Gabriel Nicolas Dauvet, Marquis de Dauvet-Maineville (16 September 1751 – 17 November 1819), was a French aristocrat and soldier.

==Early life==
Dauvet was born on 16 September 1751 at the Château de Mainneville, a commune in the Eure department in Normandy in northern France. He was a son of Marshal Louis-Nicolas Dauvet de Mainneville (1717–1781) and his wife Marie-Angélique Groulard de Bogeffroy (1712–1790), a daughter of Guillaume Groulard, Marquis de Bogeffroy.

==Career==
After the start of the French Revolution, he emigrated away from France for which he was sentenced to death in absentia on 15 July 1793 at the main court of the Seine-Maritime department. At the first Bourbon Restoration, he returned to his native country and received the rank of Maréchal de camp.
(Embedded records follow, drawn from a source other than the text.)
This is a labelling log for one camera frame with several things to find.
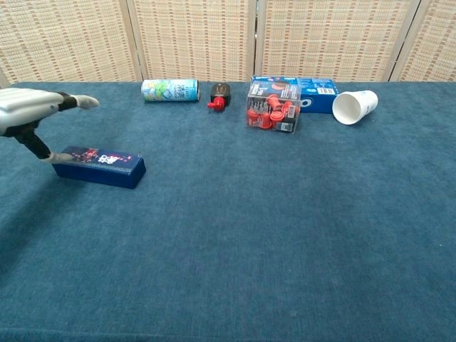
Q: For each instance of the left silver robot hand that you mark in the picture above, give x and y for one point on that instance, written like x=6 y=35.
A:
x=25 y=107

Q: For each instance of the blue glasses case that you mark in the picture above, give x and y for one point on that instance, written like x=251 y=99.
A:
x=103 y=171

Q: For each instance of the woven bamboo screen panel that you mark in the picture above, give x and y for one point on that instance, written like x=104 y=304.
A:
x=64 y=39
x=335 y=39
x=434 y=42
x=192 y=39

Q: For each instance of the light blue drink can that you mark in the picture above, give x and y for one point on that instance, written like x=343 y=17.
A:
x=171 y=90

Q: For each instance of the black bottle with red cap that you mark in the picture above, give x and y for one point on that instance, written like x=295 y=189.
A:
x=221 y=92

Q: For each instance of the clear box of red caps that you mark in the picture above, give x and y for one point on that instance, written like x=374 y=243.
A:
x=270 y=114

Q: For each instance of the blue felt table cover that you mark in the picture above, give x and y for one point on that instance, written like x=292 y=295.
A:
x=249 y=231

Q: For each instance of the blue cookie box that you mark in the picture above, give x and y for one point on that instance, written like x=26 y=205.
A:
x=317 y=90

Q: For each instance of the white paper cup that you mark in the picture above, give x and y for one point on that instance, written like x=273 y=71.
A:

He was made a Chevalier of the Order of Saint Louis and awarded the Decoration of the Lily. In 1815, his portrait was painted by Georges Rouget.

==Personal life==
In 1801 he married Marie-Françoise Vachon de Belmont-Briançon. Together, they were the parents of:

- Marie Françoise Dauvet de Mainneville (1802–1824), who married Honoré Théodoric d'Albert de Luynes, 8th Duke of Luynes, in 1822.
- Louis-Nicolas Dauvet de Mainneville (1807–1864).

Dauvet died on 17 November 1819 in Mainneville at the age of 68.

===Descendants===
Through his daughter Marie, he was a grandfather of Honoré-Louis d'Albert de Luynes, Duke of Chevreuse (1823–1854), who married Julie Valentine de Contades (1824–1900), a daughter of Jules Gaspard Amour de Contades (son of François-Jules de Contades) and Gabrielle Adèle Alexandrine Amys du Ponceau.